En Biografía de la Humanidad, Marina y Rambaud escriben que «cuando desaparece la compasión, aparece el horror, nos adentramos en el corazón de las tinieblas».  Cuando las personas se convierten en abstracciones para la matematización de una cognición artificial dedicada a la extracción y análisis de datos digitalizados, o en clientes en vez de ciudadanos para la domesticación y sumisión a un aparato burocrático al servicio de la reproducción de lo establecido, o en obstáculos onerosos para la expansión liberalizada de la economía política y financiarizada, comienza la barbarie. He aquí la paradoja humana ratificada por la neurociencia afectiva. Somos empáticos y vivimos la epifanía de la compasión con el cercano, pero somos desdénicos con el lejano, cuya desafección se nutre bulímicamente de la ausencia de prácticas relacionales, de espacios públicos donde cultivarlas y de humanizadora información biográfica. La compasión y la necesaria imaginación ética se disuelven en una llamativa nada cuando el otro es una abstracción distal, o contenido informativo que contemplamos con asepsia a través de la mediación de las pantallas.

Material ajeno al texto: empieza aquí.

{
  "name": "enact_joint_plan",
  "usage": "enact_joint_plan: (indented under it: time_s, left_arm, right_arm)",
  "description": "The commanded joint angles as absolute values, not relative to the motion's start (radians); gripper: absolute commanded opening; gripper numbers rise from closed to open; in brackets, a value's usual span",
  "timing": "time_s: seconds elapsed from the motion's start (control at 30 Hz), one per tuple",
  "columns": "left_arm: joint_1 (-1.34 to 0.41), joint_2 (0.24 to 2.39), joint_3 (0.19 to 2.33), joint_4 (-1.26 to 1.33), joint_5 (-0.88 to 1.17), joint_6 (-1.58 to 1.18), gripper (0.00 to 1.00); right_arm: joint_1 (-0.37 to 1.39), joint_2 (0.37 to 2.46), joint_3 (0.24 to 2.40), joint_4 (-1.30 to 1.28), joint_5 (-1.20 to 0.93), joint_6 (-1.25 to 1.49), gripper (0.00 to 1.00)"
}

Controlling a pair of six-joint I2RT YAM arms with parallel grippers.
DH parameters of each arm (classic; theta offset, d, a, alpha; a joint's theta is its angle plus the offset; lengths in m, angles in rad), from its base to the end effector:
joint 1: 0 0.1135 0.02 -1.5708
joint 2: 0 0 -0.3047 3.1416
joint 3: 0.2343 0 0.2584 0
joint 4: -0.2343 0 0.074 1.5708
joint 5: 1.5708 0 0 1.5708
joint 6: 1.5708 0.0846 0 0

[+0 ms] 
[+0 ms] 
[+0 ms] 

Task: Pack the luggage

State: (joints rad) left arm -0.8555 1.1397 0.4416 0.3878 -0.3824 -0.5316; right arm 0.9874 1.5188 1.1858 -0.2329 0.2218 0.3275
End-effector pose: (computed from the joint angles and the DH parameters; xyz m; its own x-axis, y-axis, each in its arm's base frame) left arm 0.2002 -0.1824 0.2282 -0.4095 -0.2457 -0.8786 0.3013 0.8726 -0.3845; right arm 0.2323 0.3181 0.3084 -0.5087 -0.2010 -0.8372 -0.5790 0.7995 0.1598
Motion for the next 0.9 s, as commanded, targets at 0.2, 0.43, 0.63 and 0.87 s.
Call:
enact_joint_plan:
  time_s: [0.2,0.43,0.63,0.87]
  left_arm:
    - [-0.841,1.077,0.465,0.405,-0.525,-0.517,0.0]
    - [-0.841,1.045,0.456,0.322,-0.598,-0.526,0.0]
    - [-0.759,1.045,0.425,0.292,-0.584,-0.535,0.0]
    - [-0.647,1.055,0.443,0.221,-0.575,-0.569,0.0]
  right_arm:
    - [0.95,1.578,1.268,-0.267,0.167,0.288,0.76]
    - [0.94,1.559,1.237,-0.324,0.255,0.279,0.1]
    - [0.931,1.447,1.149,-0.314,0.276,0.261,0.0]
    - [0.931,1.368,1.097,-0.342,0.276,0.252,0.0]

En el voluminoso en datos y colosal en referencias Los ángeles de que llevamos dentro, Steven Pinker señala los cuatro ángeles que portamos en nuestra estructura cerebral para favorecer la interacción cooperativa y bondadosa en nuestra línea de conducta: la compasión, el autocontrol, el sentido moral y el pensamiento racional. Peter Singer segrega la empatía emocional de la empatía cognitiva. La primera es puro frenesí de emotividad y la segunda es el resultado de una profunda intelección ética, de tomar conciencia de que el otro (incluso ese otro que no veo y que probablemente jamás veré, pero que racionalmente sé que forma parte de mi red de interdependencias) posee la misma equivalencia que yo, de tal manera que atentar contra su dignidad supone lastimar el valor de la dignidad y por tanto devaluar la que yo poseo. Esta conciencia la suministra la práctica crítica de deliberación sobre qué es una vida buena y vivible para el ser humano que consideramos que sería bueno ser. Es una interpelación ética, no tecnocientífica. Una reflexión sobre el sentido, no sobre los medios para ordenar y pautar el sentido. Para qué queremos vivir y cómo queremos vivir esa vida es la pregunta individual y política que nos tenemos que formular, pero manteniendo respeto al protocolo ético en el que se tiene en cuenta a todos los demás con los que indefectiblemente compartimos el acontecimiento de existir, y a quienes por tanto afectan mi pregunta y mi contestación. Universalizar la pregunta es la única manera de encontrar respuestas decentes. Respuestas que eviten el horror.